One of the most intelligent of television's numerous quiz shows, University
Challenge has became a part of the national culture (alongside BBC's Mastermind,
1972-2001), even to the extent of celebrating its own nostalgia.
The bespectacled, unflappable Bamber Gascoigne was the first question master,
glowing with erudition and fondly remembered for his opening "Here's your
starter for ten, no conferring". The format was simple: two teams of four
scholars each, representing different academic institutions, are pitted against
each other and the buzzer. It asked the hardest questions on any TV quiz show,
ranging across mathematics, science, engineering, literature and philosophy, and
often had viewers transfixed by the sheer range of the students' knowledge. The
team amassing the most points won; not a cash prize or a holiday in the sun but
a modest trophy and the satisfaction of being a winner on TV's toughest quiz
show.
The programme's format was taken from a 1950s American radio quiz called
College Bowl, later developed into the television series G.E. College Bowl (CBS,
1959-63; NBC, 1963-70). But it was Granada TV's unique visual presentation -
with the two teams seemingly ranged above each other in tiers - and Gascoigne's
breathless delivery that gave the programme its own distinct flavour.

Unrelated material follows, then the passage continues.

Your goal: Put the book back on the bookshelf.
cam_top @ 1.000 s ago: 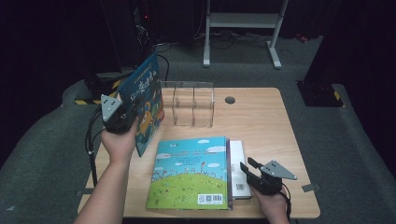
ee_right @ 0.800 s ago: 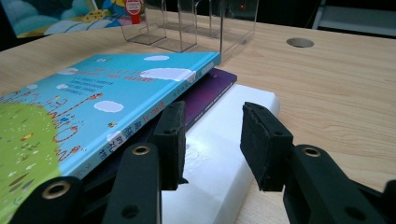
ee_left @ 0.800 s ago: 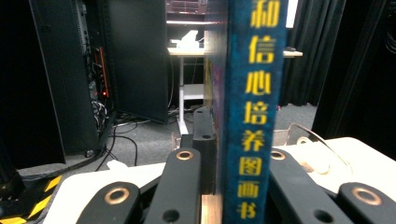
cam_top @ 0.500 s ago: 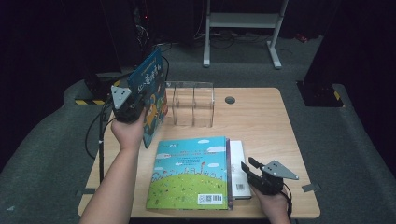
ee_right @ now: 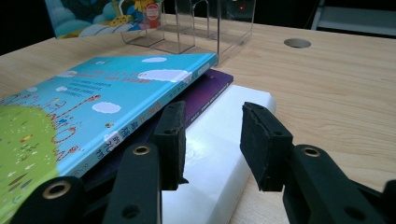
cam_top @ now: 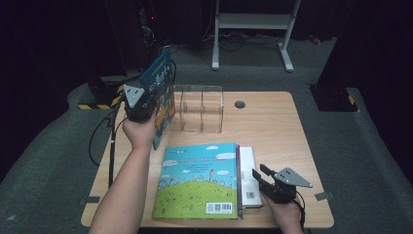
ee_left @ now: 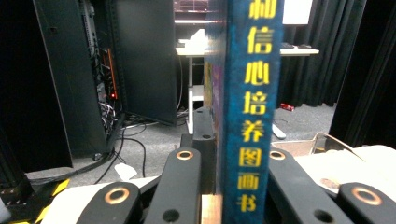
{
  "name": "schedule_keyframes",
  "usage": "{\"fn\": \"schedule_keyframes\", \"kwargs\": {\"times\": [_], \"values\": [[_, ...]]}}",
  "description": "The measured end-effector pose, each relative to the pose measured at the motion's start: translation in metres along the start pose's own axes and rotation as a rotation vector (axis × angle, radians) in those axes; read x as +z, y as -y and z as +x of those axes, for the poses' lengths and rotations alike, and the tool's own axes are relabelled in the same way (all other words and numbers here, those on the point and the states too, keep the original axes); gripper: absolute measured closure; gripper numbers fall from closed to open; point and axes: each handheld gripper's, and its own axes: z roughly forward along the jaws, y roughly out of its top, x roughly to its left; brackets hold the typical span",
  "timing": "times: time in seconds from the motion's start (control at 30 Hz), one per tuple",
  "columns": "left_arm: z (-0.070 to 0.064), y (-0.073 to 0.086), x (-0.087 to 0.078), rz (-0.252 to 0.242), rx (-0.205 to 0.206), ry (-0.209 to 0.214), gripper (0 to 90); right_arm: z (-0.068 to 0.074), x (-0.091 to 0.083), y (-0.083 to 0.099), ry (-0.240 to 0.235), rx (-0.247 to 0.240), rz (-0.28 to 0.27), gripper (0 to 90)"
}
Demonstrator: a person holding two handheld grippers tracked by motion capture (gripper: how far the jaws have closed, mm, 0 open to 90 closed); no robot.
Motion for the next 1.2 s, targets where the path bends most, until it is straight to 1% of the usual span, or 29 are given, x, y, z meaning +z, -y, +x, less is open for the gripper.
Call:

By the mid-1980s, however, the ratings were down and the programme was
broadcast on weekday mornings. According to Granada, elitism was the key
problem. A survey in 1986 found that a large number of viewers saw it as
snobbish; so did some universities. After 25 years, the series was axed by
Granada.
Happily, it returned to network television in 1994 with the feisty Jeremy
Paxman as the programme's new face. Paxman's hawkish and often enjoyably brusque
presence breathed new life into the programme and helped attract some very
respectable ratings for an evening quiz show of this type.
Widening its appeal, the revived programme also shed its former notoriety as
a seemingly Oxbridge dominated line-up (the absence of polytechnics during the
1960s and 1970s was glaring). In 2002, marking 40 years of the series run,
former winners and notable teams were invited to appear on the nostalgic
University Challenge Reunited (BBC) and since 2003 there have been successful
spin-off series of University Challenge: The Professionals (BBC) featuring teams
from some of the most influential bodies in the country (including journalism,
the House of Commons, the clergy, the Inland Revenue).